Never heard of unrelated business income tax (UBIT)? Neither have most IRA account holders. It’s a tax with a particularly nasty rate if you fall afoul of it. Keep reading to learn if you have cause for concern.

How an IRA Works

Before we delve deep into the unrelated business income tax, let’s explore how an IRA works. Think of an IRA as an investor—not an account. Think of it as a person who wants to make you a lot of money.

Although most people use their IRA to invest in stocks, bonds and mutual funds, your IRA (especially if it’s a self-directed IRA) can invest in many other ways—real estate, precious metals, investments in private companies, energy sources and even a startup that your best friend has dreams of launching. These investments will produce income that is paid into the IRA.

But keep this in mind: The only reason the federal government created IRAs is to help people save for retirement. It’s not a tax-free way to make money. When people started finding loopholes back in the 1950s, the IRS created the tax.

Unrelated Business Income Tax

Now that you understand how an IRA works, what is this strange tax? UBIT is a tax on income produced by investment activities for which an IRA shouldn’t be used. The tax is reported on IRS Schedule K-1 and sent to the investor each year.

The IRS covers this with all kinds of big words in IRS Publication 598, but here are a few examples. If you’ve always wanted to open a motorcycle shop, you can’t use your IRA to fund the business. Other business activities that could trigger UBIT could include:

  • Buying and selling a large amount of real estate in a year
  • Making a large number of private loans out of your IRA
  • Using margin to purchase stock
  • Certain types of investments, such as master limited partnerships

In general if the IRA’s investment is in a trade or business—an entity that conducts business and regularly produces an income—it’s against the rules and will trigger the tax. The IRS doesn’t provide the most cut-and-dried guidelines on what creates the tax, because most people investing in such advanced ways have complicated ventures that require a judgment on the part of the IRS if it disagrees with how the IRA holder chose to categorize the investing activity.

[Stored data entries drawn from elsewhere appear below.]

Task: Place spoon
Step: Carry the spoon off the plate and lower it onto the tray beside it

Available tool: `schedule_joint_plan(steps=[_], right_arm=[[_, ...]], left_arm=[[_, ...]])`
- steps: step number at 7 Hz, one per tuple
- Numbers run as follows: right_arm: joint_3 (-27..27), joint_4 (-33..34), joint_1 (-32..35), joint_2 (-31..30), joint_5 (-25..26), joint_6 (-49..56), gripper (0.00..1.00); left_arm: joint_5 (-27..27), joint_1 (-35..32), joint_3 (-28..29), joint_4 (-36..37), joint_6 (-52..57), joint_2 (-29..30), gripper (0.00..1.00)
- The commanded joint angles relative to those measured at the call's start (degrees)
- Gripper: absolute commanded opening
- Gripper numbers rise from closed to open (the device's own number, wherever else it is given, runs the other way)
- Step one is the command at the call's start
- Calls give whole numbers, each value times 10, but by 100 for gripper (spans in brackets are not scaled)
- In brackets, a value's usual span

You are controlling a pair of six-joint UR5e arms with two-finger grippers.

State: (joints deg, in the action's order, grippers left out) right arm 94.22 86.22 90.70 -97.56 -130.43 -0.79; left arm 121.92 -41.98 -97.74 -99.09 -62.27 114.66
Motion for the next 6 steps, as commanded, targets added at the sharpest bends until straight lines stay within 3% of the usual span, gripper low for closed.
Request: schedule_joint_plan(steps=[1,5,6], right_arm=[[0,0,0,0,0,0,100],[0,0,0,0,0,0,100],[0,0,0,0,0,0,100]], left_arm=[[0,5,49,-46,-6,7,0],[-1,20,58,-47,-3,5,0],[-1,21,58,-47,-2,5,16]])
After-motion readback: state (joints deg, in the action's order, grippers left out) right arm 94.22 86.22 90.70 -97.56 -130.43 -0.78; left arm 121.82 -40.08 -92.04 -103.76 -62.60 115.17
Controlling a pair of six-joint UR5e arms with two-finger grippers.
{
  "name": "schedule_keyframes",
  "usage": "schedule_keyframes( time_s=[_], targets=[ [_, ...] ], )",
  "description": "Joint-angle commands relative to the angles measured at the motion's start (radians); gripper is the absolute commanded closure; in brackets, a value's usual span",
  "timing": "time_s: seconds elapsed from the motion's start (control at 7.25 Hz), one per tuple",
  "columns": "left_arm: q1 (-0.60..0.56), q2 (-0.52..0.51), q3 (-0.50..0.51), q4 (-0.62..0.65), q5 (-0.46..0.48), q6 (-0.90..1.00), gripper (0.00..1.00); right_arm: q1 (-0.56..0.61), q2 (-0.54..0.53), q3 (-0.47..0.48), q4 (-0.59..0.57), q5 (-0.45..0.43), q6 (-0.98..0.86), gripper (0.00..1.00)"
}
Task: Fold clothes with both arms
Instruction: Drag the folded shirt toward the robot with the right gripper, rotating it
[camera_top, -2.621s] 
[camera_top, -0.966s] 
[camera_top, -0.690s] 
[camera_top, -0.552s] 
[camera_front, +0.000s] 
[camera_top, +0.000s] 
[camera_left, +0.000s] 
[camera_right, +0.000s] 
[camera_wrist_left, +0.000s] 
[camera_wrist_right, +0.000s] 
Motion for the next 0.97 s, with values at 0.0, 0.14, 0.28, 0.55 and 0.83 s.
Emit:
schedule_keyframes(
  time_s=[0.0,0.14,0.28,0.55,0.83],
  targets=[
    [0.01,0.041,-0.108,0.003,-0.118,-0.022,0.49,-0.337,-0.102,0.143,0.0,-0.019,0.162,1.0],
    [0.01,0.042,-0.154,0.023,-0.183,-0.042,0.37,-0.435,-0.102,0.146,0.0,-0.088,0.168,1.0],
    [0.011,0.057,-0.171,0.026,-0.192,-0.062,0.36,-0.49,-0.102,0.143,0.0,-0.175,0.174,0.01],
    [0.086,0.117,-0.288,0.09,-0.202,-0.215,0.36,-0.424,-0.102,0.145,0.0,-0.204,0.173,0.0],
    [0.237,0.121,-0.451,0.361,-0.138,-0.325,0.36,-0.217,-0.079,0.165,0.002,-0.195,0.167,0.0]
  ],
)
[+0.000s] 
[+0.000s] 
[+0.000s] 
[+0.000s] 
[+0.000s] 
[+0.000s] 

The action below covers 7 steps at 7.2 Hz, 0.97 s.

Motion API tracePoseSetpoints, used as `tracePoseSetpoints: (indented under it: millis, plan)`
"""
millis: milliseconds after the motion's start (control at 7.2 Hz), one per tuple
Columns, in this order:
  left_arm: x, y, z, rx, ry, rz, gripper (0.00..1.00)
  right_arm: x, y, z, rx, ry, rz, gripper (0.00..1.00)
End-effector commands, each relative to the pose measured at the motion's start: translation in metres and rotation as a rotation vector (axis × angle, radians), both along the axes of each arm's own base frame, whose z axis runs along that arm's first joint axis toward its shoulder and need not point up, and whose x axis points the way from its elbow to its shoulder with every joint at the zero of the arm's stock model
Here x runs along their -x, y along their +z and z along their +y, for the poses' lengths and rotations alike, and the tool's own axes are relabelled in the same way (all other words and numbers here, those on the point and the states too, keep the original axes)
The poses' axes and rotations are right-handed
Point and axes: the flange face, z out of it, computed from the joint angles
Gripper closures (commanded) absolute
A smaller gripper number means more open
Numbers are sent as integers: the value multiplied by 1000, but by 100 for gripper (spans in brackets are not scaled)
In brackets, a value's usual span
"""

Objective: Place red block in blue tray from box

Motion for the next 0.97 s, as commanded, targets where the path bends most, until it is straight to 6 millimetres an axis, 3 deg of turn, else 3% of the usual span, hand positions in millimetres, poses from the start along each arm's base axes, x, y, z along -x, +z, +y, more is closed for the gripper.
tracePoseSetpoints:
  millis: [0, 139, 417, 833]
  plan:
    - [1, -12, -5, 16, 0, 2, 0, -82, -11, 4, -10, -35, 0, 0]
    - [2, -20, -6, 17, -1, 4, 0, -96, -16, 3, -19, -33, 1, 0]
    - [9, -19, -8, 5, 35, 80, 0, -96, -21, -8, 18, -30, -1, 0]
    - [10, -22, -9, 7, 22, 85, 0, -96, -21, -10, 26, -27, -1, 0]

As the maximum tax is 39.6 percent, investors who use their IRA in such advanced ways should check for tax consequences before moving forward with investing activities. In the case of UBIT, professionals are almost always required to determine the tax treatment.


But IRAs are full of assets that would seem to trigger UBIT. They hold stock in companies that produce income. It’s the same with bonds, and mutual funds profit by investing in companies that produce income, so what’s the deal?

Most publically traded companies, about 99 percent, are set up as C corporations. All C corporations are exempt from UBIT, making your stock purchases inside an IRA totally legit. That goes for most of the other investments you get through a normal IRA account. The financial institution that holds your IRA probably has rules in place keeping you from using your IRA to trigger UBIT.

Who Pays UBIT?

Using an IRA to invest in these “alternative” investments is normally reserved for “accredited investors”—often investment professionals themselves or those wealthy enough to have professionals acting on their behalf. If you didn’t know before today that you could use your IRA in such advanced and complicated ways, you’re probably safe.

Unrelated business income tax probably doesn’t apply to you, but if it does you have to become well-read in something that gets pretty complicated. Even if it doesn’t apply now, it may someday, when you’re super wealthy. Or maybe you can advise the super-wealthy on this subject and make a couple hundred per hour as a high-priced tax expert.